Simulating and Optimizing Design Decisions in Goal-Oriented Requirements Models Emmanuel Letier Department of Computer Science University College of London Gower Street, London WC1E 6BT, UK [email protected]

Abstract. Most software development projects involve transforming an existing system rather than developing one from scratch. The systems under consideration are typically large-scale systems composed of a multitude of heterogeneous components including software components, hardware devices, and human actors. Such systems must satisfy the needs of a diverse group of stakeholders in an organizational context itself in constant evolution. The project often starts from vague and conflicting objectives and involves a large number of interrelated design decisions at different level of abstracting from defining strategic goals to making low-level technical decisions. Goal-oriented requirements engineering provide useful techniques for making decisions in this context. It provides a rich modelling framework for relating goals at different levels of abstraction, for reasoning about conflicts between goals, for identifying and resolving obstacles to the satisfaction of goals, and for exploring alternative system designs and their impacts on goal satisfaction.
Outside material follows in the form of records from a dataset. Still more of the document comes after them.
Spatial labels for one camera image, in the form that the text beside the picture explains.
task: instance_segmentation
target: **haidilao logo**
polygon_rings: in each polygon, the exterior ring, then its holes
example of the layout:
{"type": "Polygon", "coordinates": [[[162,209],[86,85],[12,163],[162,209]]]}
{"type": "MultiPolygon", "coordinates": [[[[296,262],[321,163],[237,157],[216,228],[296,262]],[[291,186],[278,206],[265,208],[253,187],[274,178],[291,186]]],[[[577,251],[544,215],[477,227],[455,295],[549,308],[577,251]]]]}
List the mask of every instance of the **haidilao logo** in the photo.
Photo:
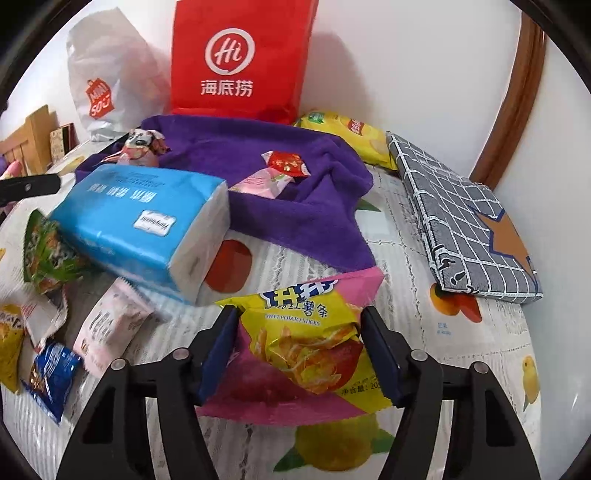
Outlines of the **haidilao logo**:
{"type": "Polygon", "coordinates": [[[205,63],[219,75],[235,75],[244,70],[255,56],[255,41],[240,28],[217,32],[205,47],[205,63]]]}

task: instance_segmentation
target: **folded cloth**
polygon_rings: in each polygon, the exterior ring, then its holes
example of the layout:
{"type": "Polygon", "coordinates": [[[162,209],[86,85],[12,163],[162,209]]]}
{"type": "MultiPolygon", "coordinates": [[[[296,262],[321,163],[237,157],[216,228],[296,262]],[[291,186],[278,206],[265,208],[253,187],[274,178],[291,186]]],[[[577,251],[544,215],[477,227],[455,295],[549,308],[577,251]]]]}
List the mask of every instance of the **folded cloth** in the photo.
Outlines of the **folded cloth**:
{"type": "MultiPolygon", "coordinates": [[[[153,116],[141,128],[166,137],[171,150],[160,157],[162,168],[221,177],[229,187],[265,168],[264,152],[300,155],[311,176],[290,183],[278,198],[229,192],[230,228],[341,272],[375,266],[355,222],[357,202],[372,187],[372,176],[341,138],[288,125],[186,115],[153,116]]],[[[89,157],[76,170],[77,180],[116,149],[89,157]]]]}
{"type": "Polygon", "coordinates": [[[490,188],[402,137],[386,136],[440,287],[516,303],[542,298],[530,255],[490,188]]]}

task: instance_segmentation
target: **red paper bag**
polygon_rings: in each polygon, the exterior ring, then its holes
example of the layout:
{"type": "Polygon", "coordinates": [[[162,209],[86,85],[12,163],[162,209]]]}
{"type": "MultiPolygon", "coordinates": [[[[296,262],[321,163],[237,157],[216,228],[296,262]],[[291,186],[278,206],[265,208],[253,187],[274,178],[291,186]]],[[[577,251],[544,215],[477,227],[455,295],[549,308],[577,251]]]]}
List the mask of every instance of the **red paper bag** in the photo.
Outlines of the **red paper bag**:
{"type": "Polygon", "coordinates": [[[318,0],[181,0],[173,113],[296,120],[318,0]]]}

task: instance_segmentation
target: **yellow snack bag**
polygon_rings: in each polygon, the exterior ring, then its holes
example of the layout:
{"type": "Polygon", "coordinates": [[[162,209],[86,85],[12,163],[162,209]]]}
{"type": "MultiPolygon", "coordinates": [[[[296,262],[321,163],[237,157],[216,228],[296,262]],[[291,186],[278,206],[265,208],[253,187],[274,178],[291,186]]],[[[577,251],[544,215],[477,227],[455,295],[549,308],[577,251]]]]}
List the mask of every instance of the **yellow snack bag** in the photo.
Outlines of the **yellow snack bag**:
{"type": "Polygon", "coordinates": [[[202,414],[257,424],[314,424],[391,406],[359,338],[361,310],[383,278],[373,267],[217,302],[242,310],[243,333],[226,385],[202,414]],[[243,402],[239,416],[237,401],[243,402]],[[297,418],[289,417],[296,412],[297,418]]]}
{"type": "Polygon", "coordinates": [[[386,145],[386,134],[348,116],[333,112],[310,112],[295,124],[297,127],[338,135],[369,165],[398,170],[386,145]]]}
{"type": "Polygon", "coordinates": [[[0,306],[0,381],[13,393],[18,391],[18,356],[25,330],[17,305],[0,306]]]}

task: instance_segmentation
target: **blue tissue pack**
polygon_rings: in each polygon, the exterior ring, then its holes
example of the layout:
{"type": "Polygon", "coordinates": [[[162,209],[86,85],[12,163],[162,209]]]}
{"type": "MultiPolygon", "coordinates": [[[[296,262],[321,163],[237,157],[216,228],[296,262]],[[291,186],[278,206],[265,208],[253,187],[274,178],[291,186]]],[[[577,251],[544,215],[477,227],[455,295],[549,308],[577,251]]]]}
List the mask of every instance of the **blue tissue pack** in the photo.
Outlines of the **blue tissue pack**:
{"type": "Polygon", "coordinates": [[[106,270],[194,303],[230,226],[228,187],[200,173],[108,164],[50,217],[106,270]]]}

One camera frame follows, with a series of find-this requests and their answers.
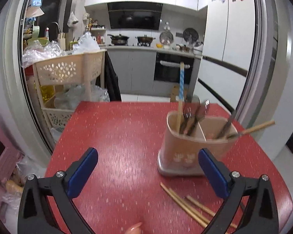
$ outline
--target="refrigerator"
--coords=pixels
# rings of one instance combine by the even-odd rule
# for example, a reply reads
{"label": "refrigerator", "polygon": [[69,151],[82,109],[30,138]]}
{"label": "refrigerator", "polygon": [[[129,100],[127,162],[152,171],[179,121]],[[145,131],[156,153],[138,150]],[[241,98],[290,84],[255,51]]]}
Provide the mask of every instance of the refrigerator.
{"label": "refrigerator", "polygon": [[254,0],[209,0],[194,95],[222,105],[220,97],[236,109],[251,64],[254,36]]}

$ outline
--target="blue striped handle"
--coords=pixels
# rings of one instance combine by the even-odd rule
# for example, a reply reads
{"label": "blue striped handle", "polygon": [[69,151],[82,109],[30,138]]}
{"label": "blue striped handle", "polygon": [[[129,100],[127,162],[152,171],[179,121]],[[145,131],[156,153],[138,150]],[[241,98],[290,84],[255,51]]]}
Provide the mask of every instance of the blue striped handle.
{"label": "blue striped handle", "polygon": [[180,68],[179,100],[183,100],[184,78],[185,78],[185,70],[184,68]]}

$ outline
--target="wall socket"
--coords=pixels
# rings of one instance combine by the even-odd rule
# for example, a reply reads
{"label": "wall socket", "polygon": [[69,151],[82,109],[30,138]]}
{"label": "wall socket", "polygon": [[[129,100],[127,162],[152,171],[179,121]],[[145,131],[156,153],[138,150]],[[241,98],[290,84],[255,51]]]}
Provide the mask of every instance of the wall socket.
{"label": "wall socket", "polygon": [[176,32],[176,37],[183,38],[183,33]]}

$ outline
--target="faucet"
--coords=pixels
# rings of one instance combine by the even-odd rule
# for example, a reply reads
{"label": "faucet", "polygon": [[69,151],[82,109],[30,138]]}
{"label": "faucet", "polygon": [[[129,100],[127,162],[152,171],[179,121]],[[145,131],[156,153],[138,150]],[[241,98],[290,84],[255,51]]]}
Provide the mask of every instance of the faucet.
{"label": "faucet", "polygon": [[51,23],[48,23],[47,26],[46,26],[46,28],[45,28],[45,35],[46,35],[46,31],[47,31],[48,25],[53,24],[53,23],[57,25],[57,30],[58,30],[58,33],[57,34],[61,33],[59,24],[57,22],[51,22]]}

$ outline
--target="range hood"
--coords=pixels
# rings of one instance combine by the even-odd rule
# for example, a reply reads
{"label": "range hood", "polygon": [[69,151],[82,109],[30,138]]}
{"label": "range hood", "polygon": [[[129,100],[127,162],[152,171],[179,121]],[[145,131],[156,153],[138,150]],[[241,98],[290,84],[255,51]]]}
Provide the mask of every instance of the range hood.
{"label": "range hood", "polygon": [[111,29],[158,30],[162,3],[113,2],[107,4]]}

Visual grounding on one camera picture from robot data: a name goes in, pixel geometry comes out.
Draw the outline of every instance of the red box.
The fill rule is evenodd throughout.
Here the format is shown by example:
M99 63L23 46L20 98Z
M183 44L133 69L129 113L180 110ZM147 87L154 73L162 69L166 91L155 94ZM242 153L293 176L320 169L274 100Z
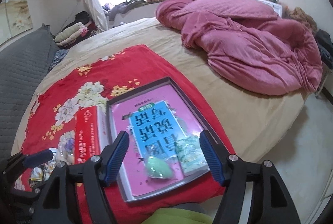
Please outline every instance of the red box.
M84 163L93 155L99 155L109 139L106 116L101 107L81 109L76 114L74 163Z

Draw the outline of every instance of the silver bolt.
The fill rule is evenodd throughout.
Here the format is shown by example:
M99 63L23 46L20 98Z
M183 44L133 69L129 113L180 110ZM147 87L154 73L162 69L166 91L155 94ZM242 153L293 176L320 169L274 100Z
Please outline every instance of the silver bolt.
M60 161L60 162L57 163L57 167L63 168L65 166L65 164L66 163L64 161Z
M273 165L273 163L269 160L264 161L264 166L270 168Z
M231 161L237 161L238 160L238 156L235 154L230 154L228 157Z
M101 159L101 157L99 155L93 155L90 160L93 161L93 162L97 162L100 159Z

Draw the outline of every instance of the white floor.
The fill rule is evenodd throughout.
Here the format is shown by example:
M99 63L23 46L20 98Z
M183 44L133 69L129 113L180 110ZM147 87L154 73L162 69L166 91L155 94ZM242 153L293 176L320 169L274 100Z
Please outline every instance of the white floor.
M319 99L310 95L286 136L260 162L266 159L278 169L301 223L308 223L333 168L333 105L323 95ZM216 197L202 204L211 217L215 216L220 200L221 197ZM248 183L241 224L247 223L250 200Z

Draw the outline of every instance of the red floral cloth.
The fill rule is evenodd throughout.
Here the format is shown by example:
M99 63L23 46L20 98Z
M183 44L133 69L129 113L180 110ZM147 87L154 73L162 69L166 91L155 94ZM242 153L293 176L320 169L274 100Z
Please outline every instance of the red floral cloth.
M197 88L173 65L145 45L133 46L99 59L96 63L79 67L40 95L28 121L26 139L22 145L23 153L33 154L61 145L68 146L75 135L74 115L80 108L104 106L107 99L166 76L175 80L204 115L229 152L234 153L220 122ZM68 163L73 161L70 157L66 158L66 155L63 157ZM23 174L21 180L22 185L18 187L30 189L30 171ZM84 187L79 184L77 189L83 222L91 223ZM201 203L221 195L223 191L210 173L164 195L134 203L123 201L116 183L105 189L119 224L141 223L158 208L186 202Z

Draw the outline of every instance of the pink blanket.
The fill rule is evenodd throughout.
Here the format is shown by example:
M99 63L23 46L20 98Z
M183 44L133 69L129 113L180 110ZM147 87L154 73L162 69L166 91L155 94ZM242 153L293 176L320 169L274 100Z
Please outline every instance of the pink blanket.
M156 18L181 30L187 48L204 49L209 65L244 89L283 95L319 86L322 63L312 33L259 1L166 0Z

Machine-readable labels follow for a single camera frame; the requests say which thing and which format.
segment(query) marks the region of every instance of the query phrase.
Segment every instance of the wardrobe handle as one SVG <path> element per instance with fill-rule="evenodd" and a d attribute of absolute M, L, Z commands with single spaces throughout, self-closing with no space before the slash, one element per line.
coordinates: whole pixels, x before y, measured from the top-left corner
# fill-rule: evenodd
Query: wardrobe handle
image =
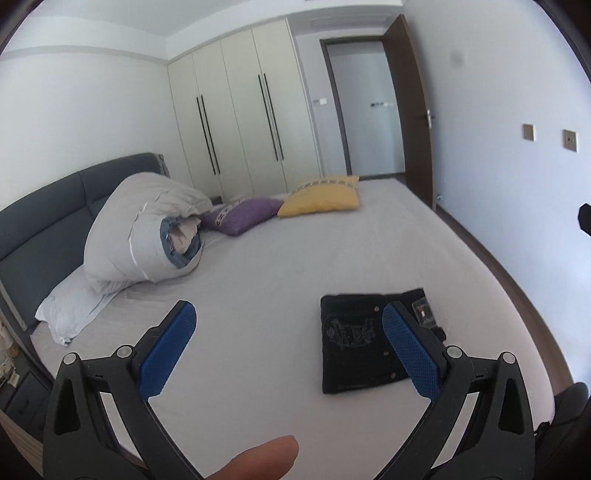
<path fill-rule="evenodd" d="M 216 167 L 213 166 L 212 151 L 209 150 L 209 142 L 207 141 L 207 134 L 205 133 L 205 123 L 203 122 L 203 115 L 201 113 L 201 105 L 199 105 L 199 97 L 197 97 L 197 107 L 199 108 L 199 118 L 201 119 L 201 128 L 203 128 L 203 136 L 205 137 L 205 144 L 207 145 L 207 153 L 209 153 L 209 161 L 212 163 L 213 174 L 217 175 Z"/>
<path fill-rule="evenodd" d="M 216 147 L 213 145 L 212 131 L 209 129 L 209 119 L 207 118 L 207 111 L 205 110 L 205 100 L 203 100 L 203 95 L 201 95 L 201 104 L 203 105 L 203 115 L 205 115 L 205 124 L 207 125 L 207 132 L 209 133 L 209 141 L 212 144 L 213 158 L 216 161 L 217 172 L 222 173 L 220 171 L 220 164 L 217 162 Z"/>
<path fill-rule="evenodd" d="M 275 159 L 279 161 L 279 156 L 277 155 L 277 147 L 275 146 L 275 135 L 273 135 L 273 127 L 271 126 L 271 118 L 269 117 L 269 109 L 267 108 L 267 101 L 265 100 L 265 91 L 262 88 L 262 80 L 261 76 L 259 75 L 259 85 L 261 86 L 261 95 L 262 95 L 262 102 L 265 104 L 265 113 L 267 114 L 267 122 L 269 123 L 269 131 L 271 132 L 271 140 L 273 141 L 273 150 L 275 150 Z"/>
<path fill-rule="evenodd" d="M 269 90 L 269 83 L 267 82 L 267 74 L 263 73 L 265 79 L 265 86 L 267 87 L 267 95 L 269 96 L 269 105 L 271 105 L 271 114 L 273 115 L 273 123 L 275 124 L 275 132 L 277 133 L 277 143 L 279 143 L 279 152 L 281 153 L 281 159 L 285 160 L 283 156 L 283 147 L 281 146 L 281 137 L 279 136 L 279 128 L 277 127 L 277 118 L 275 118 L 275 109 L 273 108 L 273 99 L 271 98 L 271 91 Z"/>

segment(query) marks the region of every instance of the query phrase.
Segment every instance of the wardrobe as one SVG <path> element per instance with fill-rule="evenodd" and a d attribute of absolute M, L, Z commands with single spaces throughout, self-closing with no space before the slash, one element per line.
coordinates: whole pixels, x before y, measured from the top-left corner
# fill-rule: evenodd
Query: wardrobe
<path fill-rule="evenodd" d="M 215 41 L 168 66 L 193 184 L 210 197 L 292 192 L 320 177 L 286 20 Z"/>

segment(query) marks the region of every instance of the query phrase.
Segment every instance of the embroidered design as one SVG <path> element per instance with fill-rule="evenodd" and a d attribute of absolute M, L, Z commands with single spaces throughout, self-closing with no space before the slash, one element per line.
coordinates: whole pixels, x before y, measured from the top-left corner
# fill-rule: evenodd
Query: embroidered design
<path fill-rule="evenodd" d="M 224 218 L 226 218 L 228 216 L 228 213 L 230 213 L 232 210 L 234 210 L 234 208 L 236 208 L 238 205 L 240 205 L 242 202 L 245 202 L 246 198 L 242 197 L 239 198 L 238 200 L 236 200 L 235 202 L 232 202 L 230 205 L 226 205 L 223 209 L 220 210 L 220 213 L 217 214 L 216 217 L 216 226 L 220 226 L 224 220 Z"/>
<path fill-rule="evenodd" d="M 350 189 L 354 189 L 355 185 L 353 185 L 351 182 L 348 181 L 344 181 L 344 180 L 335 180 L 335 179 L 322 179 L 322 180 L 315 180 L 315 181 L 311 181 L 306 183 L 305 185 L 302 185 L 301 187 L 298 187 L 294 193 L 297 193 L 301 190 L 304 190 L 308 187 L 314 187 L 316 185 L 342 185 L 344 187 L 348 187 Z"/>
<path fill-rule="evenodd" d="M 371 318 L 366 318 L 363 325 L 343 324 L 339 319 L 333 319 L 331 324 L 332 326 L 326 330 L 326 335 L 341 350 L 369 345 L 371 339 L 375 337 L 374 324 Z"/>

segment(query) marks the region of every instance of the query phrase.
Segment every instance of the drawer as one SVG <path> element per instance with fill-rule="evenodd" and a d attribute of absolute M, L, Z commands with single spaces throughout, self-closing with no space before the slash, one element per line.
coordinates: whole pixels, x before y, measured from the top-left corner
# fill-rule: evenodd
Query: drawer
<path fill-rule="evenodd" d="M 49 394 L 49 390 L 29 372 L 12 396 L 6 414 L 20 428 L 28 431 L 37 411 L 45 400 L 49 399 Z"/>
<path fill-rule="evenodd" d="M 39 440 L 41 443 L 43 442 L 43 431 L 45 430 L 45 420 L 47 419 L 48 407 L 49 396 L 47 396 L 46 399 L 43 400 L 43 403 L 41 403 L 41 405 L 37 409 L 37 413 L 35 413 L 33 421 L 27 429 L 27 433 Z"/>

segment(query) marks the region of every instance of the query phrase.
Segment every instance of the nightstand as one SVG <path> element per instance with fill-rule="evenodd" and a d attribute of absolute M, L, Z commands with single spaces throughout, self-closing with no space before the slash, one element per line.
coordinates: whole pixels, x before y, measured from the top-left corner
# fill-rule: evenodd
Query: nightstand
<path fill-rule="evenodd" d="M 51 385 L 22 351 L 14 358 L 14 364 L 20 377 L 16 387 L 8 382 L 0 387 L 0 409 L 42 442 Z"/>

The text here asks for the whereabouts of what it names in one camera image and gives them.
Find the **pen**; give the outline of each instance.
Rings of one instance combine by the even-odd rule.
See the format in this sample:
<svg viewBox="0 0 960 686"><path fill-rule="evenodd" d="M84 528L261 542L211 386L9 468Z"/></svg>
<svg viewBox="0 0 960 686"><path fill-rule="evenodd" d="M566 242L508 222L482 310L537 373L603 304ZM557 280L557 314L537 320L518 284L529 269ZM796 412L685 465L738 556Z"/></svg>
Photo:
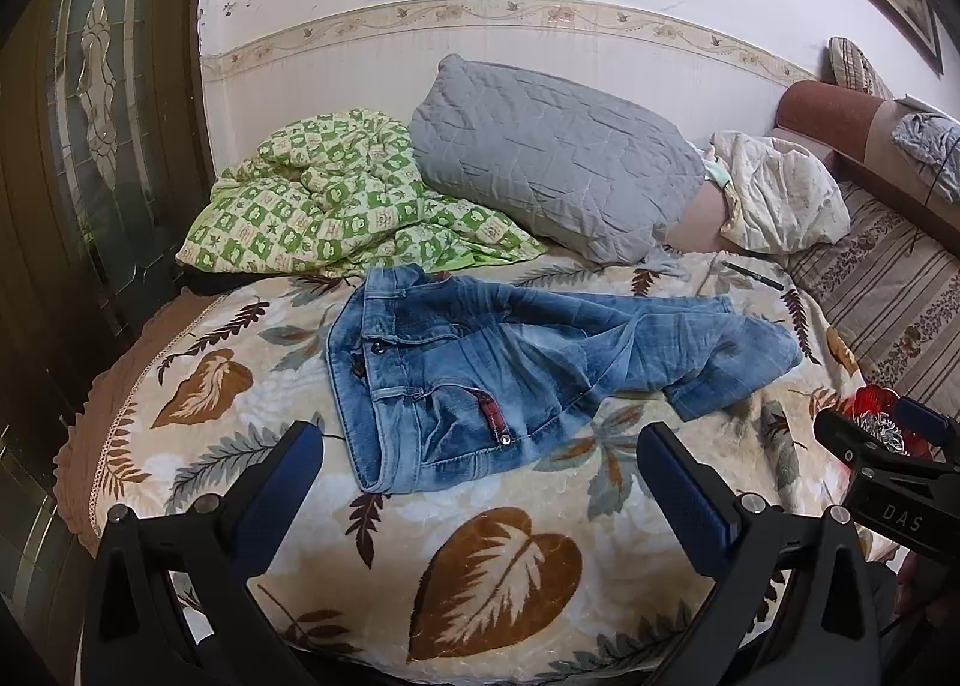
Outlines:
<svg viewBox="0 0 960 686"><path fill-rule="evenodd" d="M757 274L757 272L752 272L752 271L750 271L749 269L742 269L742 268L740 268L739 266L737 266L736 264L728 263L726 260L723 262L723 264L724 264L724 266L726 266L728 269L733 269L734 272L739 272L739 273L741 273L742 275L746 275L746 277L751 278L752 280L756 280L757 283L763 283L764 285L770 285L771 288L776 288L776 290L781 290L781 291L782 291L782 290L785 290L784 285L781 285L781 284L778 283L776 280L771 280L771 278L769 278L769 277L765 277L764 275Z"/></svg>

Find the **brown leaf print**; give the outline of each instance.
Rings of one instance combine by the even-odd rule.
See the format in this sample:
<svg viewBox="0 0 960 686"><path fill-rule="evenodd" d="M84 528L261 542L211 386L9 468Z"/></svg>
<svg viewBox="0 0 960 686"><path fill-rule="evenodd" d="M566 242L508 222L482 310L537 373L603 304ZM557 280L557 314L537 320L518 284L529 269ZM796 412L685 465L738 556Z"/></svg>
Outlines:
<svg viewBox="0 0 960 686"><path fill-rule="evenodd" d="M176 386L174 398L157 415L151 429L169 424L193 426L219 418L237 394L253 386L253 373L232 360L233 350L208 352L197 371Z"/></svg>
<svg viewBox="0 0 960 686"><path fill-rule="evenodd" d="M126 491L126 483L143 483L150 478L149 472L143 472L133 464L130 456L130 430L126 429L133 423L136 414L136 403L131 402L120 414L117 428L110 437L107 461L104 464L104 473L100 479L100 489L109 493L114 499L120 499Z"/></svg>
<svg viewBox="0 0 960 686"><path fill-rule="evenodd" d="M167 355L164 360L160 361L160 366L157 367L157 382L160 385L163 384L163 375L170 368L170 364L174 362L175 358L182 358L184 355L200 355L201 351L206 350L211 345L229 339L230 336L237 336L243 328L250 326L251 323L256 323L267 314L267 307L270 307L270 302L261 302L258 299L256 304L248 304L237 312L229 323L224 323L223 326L214 328L210 333L204 334L184 352L174 352L174 354Z"/></svg>
<svg viewBox="0 0 960 686"><path fill-rule="evenodd" d="M517 507L480 513L453 532L421 579L408 661L472 656L550 625L580 584L580 549L563 534L534 534Z"/></svg>
<svg viewBox="0 0 960 686"><path fill-rule="evenodd" d="M610 448L604 448L607 454L608 473L610 481L618 489L623 488L623 473L620 470L620 462L616 460L616 454Z"/></svg>
<svg viewBox="0 0 960 686"><path fill-rule="evenodd" d="M361 494L350 503L354 508L350 513L350 524L344 534L352 531L357 533L357 552L368 569L373 569L373 536L376 525L380 521L380 510L383 509L384 499L390 499L390 494Z"/></svg>
<svg viewBox="0 0 960 686"><path fill-rule="evenodd" d="M781 301L786 304L786 308L790 312L790 319L793 321L793 331L797 334L797 341L800 343L800 350L803 351L803 355L808 357L810 361L817 366L822 366L810 348L806 309L803 306L803 297L800 296L800 291L796 288L788 290L786 293L781 294Z"/></svg>
<svg viewBox="0 0 960 686"><path fill-rule="evenodd" d="M856 363L856 357L853 356L850 348L847 347L847 343L840 338L840 334L837 333L837 329L833 326L827 329L827 347L830 350L830 355L836 359L838 364L847 370L848 375L853 376L856 374L860 368Z"/></svg>
<svg viewBox="0 0 960 686"><path fill-rule="evenodd" d="M653 287L654 280L659 280L661 273L651 272L647 269L637 269L634 272L634 295L649 296L650 288Z"/></svg>
<svg viewBox="0 0 960 686"><path fill-rule="evenodd" d="M583 454L588 454L589 451L592 451L596 446L596 440L593 437L586 437L584 439L575 439L566 443L562 449L560 449L560 454L556 456L555 461L568 461L570 459L579 459Z"/></svg>
<svg viewBox="0 0 960 686"><path fill-rule="evenodd" d="M834 408L839 409L841 412L844 411L844 401L840 397L840 394L829 388L817 388L811 393L790 388L790 392L808 397L808 412L810 413L811 419L816 418L817 415L820 414L820 411L824 409Z"/></svg>

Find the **blue denim jeans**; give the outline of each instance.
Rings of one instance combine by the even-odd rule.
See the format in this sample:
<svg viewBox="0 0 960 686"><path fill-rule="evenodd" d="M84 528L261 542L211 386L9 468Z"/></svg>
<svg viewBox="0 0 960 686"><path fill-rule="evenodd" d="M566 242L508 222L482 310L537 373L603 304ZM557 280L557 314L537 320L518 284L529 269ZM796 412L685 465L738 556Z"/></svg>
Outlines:
<svg viewBox="0 0 960 686"><path fill-rule="evenodd" d="M553 293L414 265L372 270L328 336L357 480L392 494L534 461L617 391L662 389L690 420L799 362L790 331L725 296Z"/></svg>

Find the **jeans pocket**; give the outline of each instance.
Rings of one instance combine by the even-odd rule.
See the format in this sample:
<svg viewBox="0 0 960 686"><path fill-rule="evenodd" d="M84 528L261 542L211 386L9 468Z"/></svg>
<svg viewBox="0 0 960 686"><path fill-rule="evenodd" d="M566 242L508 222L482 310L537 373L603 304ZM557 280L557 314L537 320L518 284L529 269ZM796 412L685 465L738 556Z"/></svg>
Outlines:
<svg viewBox="0 0 960 686"><path fill-rule="evenodd" d="M505 449L514 441L496 399L480 388L443 382L422 394L416 406L424 464Z"/></svg>

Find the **gray quilted pillow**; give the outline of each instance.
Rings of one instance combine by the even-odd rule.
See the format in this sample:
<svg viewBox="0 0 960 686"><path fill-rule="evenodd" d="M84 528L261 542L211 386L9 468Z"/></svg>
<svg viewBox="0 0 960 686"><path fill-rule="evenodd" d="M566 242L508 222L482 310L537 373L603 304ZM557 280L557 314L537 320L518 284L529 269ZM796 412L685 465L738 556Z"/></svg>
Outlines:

Rigorous techniques have been developed to guide the elaboration of such models through a combination of modelling heuristics and automated analysis techniques. Making choices among large sets of alternatives design choices, however, remains a difficult problem. Qualitative techniques for reasoning about levels of goal satisfaction are generally insufficient to inform such decisions. We have developed a quantitative extension to KAOS goal models to provide more precise and rigorous decision support. In such models, non-functional goals are specified in a precise, probabilistic way ; their specification is interpreted in terms of application-specific measures ; and the impact of alternative designs is evaluated using refinement equations over random variables. The models are testable in the sense that they can be validated or invalidated by observations of the running system. They allow one to model and reason about uncertainties concerning components ? behaviour. We are currently developing tool support for such models. These consist in computing the impacts of alternative de-

sign decisions through stochastic simulation and in identifying optimal design choices using search-based multi-objective decision techniques. The talk will provide an overview of goal-oriented requirements engineering techniques using the KAOS method and will describe our current work in developing quantitative decision-support techniques to manage the evolution of large-scale sociotechnical systems.